Overall, the entire set (remarkably still complete) is a true find and though we can't physically go back to the time when atomic energy and toys were as fascinating as this, we may reminisce in how much fun it was to be a kid.
Associated with the A. C. Gilbert "U-238 Atomic Energy Lab" were other physics toys such as the folowing.

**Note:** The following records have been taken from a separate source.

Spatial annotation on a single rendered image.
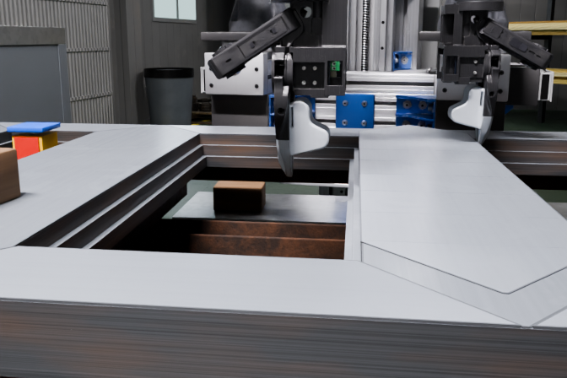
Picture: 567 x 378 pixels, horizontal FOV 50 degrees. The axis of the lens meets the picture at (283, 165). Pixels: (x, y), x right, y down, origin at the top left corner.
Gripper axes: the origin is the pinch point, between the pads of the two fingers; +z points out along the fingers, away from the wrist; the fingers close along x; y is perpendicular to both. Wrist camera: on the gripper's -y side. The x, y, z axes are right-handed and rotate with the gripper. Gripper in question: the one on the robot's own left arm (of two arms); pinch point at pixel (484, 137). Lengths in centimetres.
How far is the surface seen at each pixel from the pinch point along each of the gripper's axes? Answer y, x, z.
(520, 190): 2.4, 30.6, 0.7
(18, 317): 40, 62, 2
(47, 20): 286, -415, -30
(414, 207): 14.0, 38.4, 0.6
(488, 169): 3.6, 20.3, 0.7
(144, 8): 263, -601, -49
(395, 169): 14.8, 21.6, 0.6
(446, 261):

Porter Atomic Energy Kit [late 1940s, 1950s]:
Oak Ridge Associated Universities:
This is a Model No. 100 "atomic energy kit" produced by Porter Chemical Co. under the "Chemcraft" trademark. Based on the copyright date of the instruction booklet, 1947, I am guessing that this set dates from the late 1940s or 1950s. It contains a "radioactive screen", a standard spinthariscope, and two glass vials one of which contains uranium ore while the other contains a "uranium chemical." The "radioactive screen" is simply a small (ca. 1") piece of heavy paper on which radium has been deposited. The spinthariscope contains radium which according to the booklet is "one of the most valuable substances in the world. Radium costs about $25,000 per gram." For the most part, the booklet is a primer on radioactivity. The few experiments described in it consist of placing the uranium samples or the "radioactive screen" against photographic film. In one experiment, they recommend using filters (e.g., lead foil) to see the effect on the photographic image.